What archive compression makes .mp4 files the smallest?

23,950

First, a minor aside about terminology: ZIP is the only archive format you used. Gzip and Bzip2 are compression formats, not archive formats. To be a bit more specific:

  • An archive format aggregates multiple files and/or directories, usually including metadata such as ownership, timestamps, and possibly other data, into a single file. Tar is an example of a pure archive format, it does no inherent compression,

  • A compresion format just compresses data, but does not inherently combine multiple files into one. Gzip, Bzip2, Brotli, LZ4, LZOP, XZ, PAQ, and Zstandard are all compression formats. Some of them (such as Gzip and LZ4) may support compressing multiple files and concatenating them into one file that can then be uncompressed into the multiple original files (which is what's happening when you gzip a directory), but they don't' store paths or other metadata, so they are not archive formats.

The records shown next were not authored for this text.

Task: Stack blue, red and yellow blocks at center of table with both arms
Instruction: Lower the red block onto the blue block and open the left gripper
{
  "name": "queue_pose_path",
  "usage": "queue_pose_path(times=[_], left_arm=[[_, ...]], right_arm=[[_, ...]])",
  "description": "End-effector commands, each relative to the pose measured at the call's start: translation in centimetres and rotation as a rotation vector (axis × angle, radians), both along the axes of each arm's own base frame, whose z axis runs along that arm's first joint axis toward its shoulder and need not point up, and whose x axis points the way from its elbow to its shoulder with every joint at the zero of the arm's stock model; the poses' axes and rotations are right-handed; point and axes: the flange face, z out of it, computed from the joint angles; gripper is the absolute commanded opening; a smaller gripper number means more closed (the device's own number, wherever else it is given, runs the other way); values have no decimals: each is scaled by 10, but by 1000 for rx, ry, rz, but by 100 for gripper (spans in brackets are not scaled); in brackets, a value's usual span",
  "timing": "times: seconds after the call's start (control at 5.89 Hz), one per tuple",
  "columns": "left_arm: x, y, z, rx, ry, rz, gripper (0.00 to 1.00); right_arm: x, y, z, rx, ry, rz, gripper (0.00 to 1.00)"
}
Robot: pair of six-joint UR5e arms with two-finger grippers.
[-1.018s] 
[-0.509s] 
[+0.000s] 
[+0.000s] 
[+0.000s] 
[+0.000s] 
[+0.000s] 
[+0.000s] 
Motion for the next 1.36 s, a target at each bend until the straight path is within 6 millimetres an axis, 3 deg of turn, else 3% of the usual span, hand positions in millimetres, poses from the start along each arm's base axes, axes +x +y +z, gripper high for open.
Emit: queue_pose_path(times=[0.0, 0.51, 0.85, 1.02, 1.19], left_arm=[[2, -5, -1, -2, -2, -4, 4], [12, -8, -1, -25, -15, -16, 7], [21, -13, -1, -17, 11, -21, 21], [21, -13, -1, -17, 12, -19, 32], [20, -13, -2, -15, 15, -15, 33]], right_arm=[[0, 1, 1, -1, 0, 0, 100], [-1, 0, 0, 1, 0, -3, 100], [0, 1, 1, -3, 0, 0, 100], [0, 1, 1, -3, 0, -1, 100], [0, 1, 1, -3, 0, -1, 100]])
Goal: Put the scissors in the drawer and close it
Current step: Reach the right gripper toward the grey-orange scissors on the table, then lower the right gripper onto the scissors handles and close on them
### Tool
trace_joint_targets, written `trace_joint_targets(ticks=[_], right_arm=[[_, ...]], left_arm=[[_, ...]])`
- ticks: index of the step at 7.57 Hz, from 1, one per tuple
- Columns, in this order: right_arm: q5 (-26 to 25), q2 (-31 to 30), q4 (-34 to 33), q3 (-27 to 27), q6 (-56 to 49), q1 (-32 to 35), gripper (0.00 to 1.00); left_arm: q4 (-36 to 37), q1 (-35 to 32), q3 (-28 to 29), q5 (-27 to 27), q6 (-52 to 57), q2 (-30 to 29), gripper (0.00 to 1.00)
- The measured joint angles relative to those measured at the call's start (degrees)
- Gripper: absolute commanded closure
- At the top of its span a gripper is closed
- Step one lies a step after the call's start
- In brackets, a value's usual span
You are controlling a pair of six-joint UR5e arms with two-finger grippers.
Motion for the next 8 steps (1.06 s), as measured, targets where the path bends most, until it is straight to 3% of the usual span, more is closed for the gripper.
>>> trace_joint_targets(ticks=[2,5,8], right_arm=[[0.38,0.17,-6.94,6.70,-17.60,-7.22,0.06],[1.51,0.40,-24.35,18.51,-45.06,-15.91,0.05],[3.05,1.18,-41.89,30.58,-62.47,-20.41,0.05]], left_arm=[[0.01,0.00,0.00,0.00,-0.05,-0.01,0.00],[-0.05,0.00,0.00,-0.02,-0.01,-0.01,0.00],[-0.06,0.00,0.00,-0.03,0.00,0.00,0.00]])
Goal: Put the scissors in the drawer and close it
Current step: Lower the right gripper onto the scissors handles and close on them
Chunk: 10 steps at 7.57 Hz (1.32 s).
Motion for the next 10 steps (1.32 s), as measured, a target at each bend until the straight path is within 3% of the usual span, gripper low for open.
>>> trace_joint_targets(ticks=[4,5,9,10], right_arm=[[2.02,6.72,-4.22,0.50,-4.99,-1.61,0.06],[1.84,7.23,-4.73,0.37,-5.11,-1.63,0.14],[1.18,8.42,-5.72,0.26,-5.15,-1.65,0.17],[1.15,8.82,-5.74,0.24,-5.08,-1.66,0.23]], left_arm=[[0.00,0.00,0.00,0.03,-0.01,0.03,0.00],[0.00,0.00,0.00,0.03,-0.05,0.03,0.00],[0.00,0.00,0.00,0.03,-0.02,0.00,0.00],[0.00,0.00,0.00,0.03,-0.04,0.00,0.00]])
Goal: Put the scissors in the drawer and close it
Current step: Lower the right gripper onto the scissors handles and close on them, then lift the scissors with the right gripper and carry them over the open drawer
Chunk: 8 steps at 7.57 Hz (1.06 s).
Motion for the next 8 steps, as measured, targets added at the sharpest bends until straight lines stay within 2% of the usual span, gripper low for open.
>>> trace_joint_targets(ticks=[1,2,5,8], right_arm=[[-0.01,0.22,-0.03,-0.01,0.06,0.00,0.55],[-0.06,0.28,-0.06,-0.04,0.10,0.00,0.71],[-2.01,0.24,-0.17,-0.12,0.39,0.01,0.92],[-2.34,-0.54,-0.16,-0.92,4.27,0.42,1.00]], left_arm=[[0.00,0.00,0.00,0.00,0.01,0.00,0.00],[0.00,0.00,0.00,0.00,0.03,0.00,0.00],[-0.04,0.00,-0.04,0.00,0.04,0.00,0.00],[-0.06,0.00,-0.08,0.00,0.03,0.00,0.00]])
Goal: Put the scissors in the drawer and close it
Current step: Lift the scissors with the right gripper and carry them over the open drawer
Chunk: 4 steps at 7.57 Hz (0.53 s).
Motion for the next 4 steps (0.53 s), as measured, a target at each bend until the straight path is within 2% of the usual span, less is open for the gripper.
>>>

Some formats, such as ZIP, 7z, or RAR, combine archiving and compression (although ZIP can store files uncompressed as well).

Now, with that out of the way, let's move on to your main question:

The comment by music2myear is correct. Your results will vary widely depending on the exact specifics of the MP4 encoding used. This is because MP4 itself includes data compression, in this case optimized for compressing audio and video data without significantly lowering the perceived quality. The processes it uses for this are actually somewhat complicated (too complicated to explain here), but because of the constraint that it doesn't lower perceived quality, combined with the fact that it compresses frame-by-frame instead of as a single long stream, there's sometimes significant room for improvement (as you can see from your test).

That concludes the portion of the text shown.